The number hung in the air. He could see Cissel’s eyes narrow as she did the math, her mind racing to figure out how he had out-farmed the four of them combined while he was supposed to be searching. John resisted the urge to laugh at her expression.
"That means we have slightly over nine thousand cores," John continued, stepping into the centre of the area. "Let’s use two-thirds of that to expand this area into a proper base. We’ll save the rest for emergencies."
The team fell into a rhythmic work cycle. For the next ten minutes, they moved in a coordinated expansion, throwing cores around to push back the black veil. By the time they finished, they had carved out a massive sanctuary nearly one kilometre in length and two in width.
To John’s genuine surprise, Luke’s "rule of thumb" proved correct. As the fog retreated, more of the charcoal-grey trunks emerged from the gloom. Within their new perimeter, they counted twenty of the massive Blue Serpentile trees.
*Roar!*
The expansion had triggered a massive response. The fog at the new edges of their territory rippled as a fresh wave of Seekers surged forward.

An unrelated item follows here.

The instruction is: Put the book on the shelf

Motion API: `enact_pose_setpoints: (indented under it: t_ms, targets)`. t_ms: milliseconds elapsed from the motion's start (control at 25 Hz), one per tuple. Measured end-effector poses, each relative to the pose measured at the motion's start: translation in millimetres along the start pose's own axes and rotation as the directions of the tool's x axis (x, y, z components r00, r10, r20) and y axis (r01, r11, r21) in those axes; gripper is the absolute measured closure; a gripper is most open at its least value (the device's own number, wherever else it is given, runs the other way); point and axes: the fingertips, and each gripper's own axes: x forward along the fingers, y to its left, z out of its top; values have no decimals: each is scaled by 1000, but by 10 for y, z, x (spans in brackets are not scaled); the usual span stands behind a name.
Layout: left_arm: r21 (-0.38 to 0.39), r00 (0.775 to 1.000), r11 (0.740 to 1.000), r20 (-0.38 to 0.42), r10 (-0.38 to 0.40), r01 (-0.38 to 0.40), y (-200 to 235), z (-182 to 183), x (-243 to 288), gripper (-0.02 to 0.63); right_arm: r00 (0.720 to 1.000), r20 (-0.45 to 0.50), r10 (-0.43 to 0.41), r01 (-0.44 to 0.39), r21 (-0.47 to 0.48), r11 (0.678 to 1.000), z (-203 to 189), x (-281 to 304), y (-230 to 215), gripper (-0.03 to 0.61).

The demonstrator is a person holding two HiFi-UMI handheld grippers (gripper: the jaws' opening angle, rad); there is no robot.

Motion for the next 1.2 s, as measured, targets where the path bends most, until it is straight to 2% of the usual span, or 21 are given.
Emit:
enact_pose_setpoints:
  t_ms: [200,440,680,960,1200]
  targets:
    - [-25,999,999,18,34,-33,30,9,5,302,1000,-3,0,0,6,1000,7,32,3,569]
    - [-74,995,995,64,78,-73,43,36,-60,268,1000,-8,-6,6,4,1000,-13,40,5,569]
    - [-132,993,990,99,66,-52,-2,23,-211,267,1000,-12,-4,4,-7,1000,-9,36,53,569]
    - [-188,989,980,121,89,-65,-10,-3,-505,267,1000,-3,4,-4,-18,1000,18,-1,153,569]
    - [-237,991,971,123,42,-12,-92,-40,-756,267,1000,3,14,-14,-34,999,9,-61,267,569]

"Gather up! Let’s exterminate this wave and keep expanding after!" John shouted.
The exhaustion was a real factor now. They couldn’t regroup with the lightning speed they had shown before, but the cores they had consumed had turned them into individual powerhouses. Even separated by tens of meters, each member of the team was now a blender of steel, tearing through the monsters with ease.

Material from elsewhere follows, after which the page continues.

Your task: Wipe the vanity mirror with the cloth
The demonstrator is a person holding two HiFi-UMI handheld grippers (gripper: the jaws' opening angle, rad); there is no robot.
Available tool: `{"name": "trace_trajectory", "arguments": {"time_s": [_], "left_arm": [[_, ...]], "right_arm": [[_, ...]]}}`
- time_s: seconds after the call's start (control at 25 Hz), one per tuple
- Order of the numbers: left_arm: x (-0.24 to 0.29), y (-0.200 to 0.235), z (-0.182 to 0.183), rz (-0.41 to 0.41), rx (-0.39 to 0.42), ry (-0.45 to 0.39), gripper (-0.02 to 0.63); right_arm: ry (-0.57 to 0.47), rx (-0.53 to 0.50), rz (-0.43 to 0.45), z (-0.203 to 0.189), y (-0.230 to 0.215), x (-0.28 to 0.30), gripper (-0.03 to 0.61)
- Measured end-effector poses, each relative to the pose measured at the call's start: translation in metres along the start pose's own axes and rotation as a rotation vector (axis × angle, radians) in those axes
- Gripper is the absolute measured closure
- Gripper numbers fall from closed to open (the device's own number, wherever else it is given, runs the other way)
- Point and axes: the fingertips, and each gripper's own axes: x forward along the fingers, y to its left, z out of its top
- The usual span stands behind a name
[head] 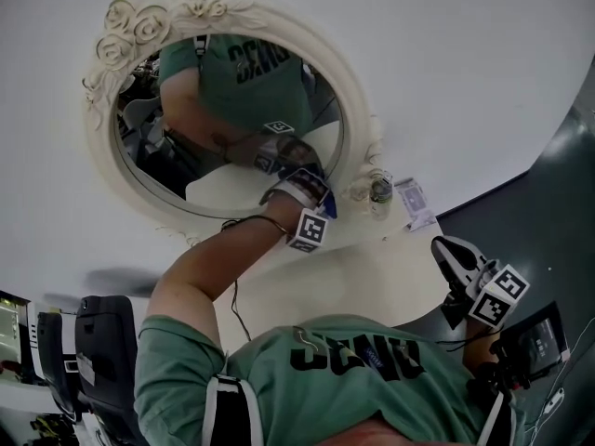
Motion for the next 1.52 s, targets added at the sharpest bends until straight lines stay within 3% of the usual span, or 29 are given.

John watched them, a proud smile touching his lips. They were no longer the terrified friends he appeared with at the start of the day.
"Let’s gather the cores and keep expanding," John ordered once the silence returned. They had just slaughtered over five hundred monsters in a single, chaotic clash.
"Won’t they ever stop coming?!" Elena shouted across the growing area, her voice cracking with fatigue. "I’m so tired, John! I need to sleep!"
"The sound devices are gone, but it seems this didn’t help at all," Ricky responded, still maintaining his role as the group’s grounding force. "We have no choice but to keep fighting till they stop coming."
John feigned ignorance, focusing on the work. He knew exactly when the bells would ring for their torture to end, but for now, they needed to finish expanding and defending their new home.
By the time they fought through three more waves, the transformation was complete. They stood in the centre of a vast territory that stretched five kilometres in every direction. Over a hundred of the blue-fruited trees stood like silent sentinels within their territory, providing a lush, alien canopy over the ground.
"This is it," Luke said, looking at the expansive sanctuary. "This is our base in this cursed world."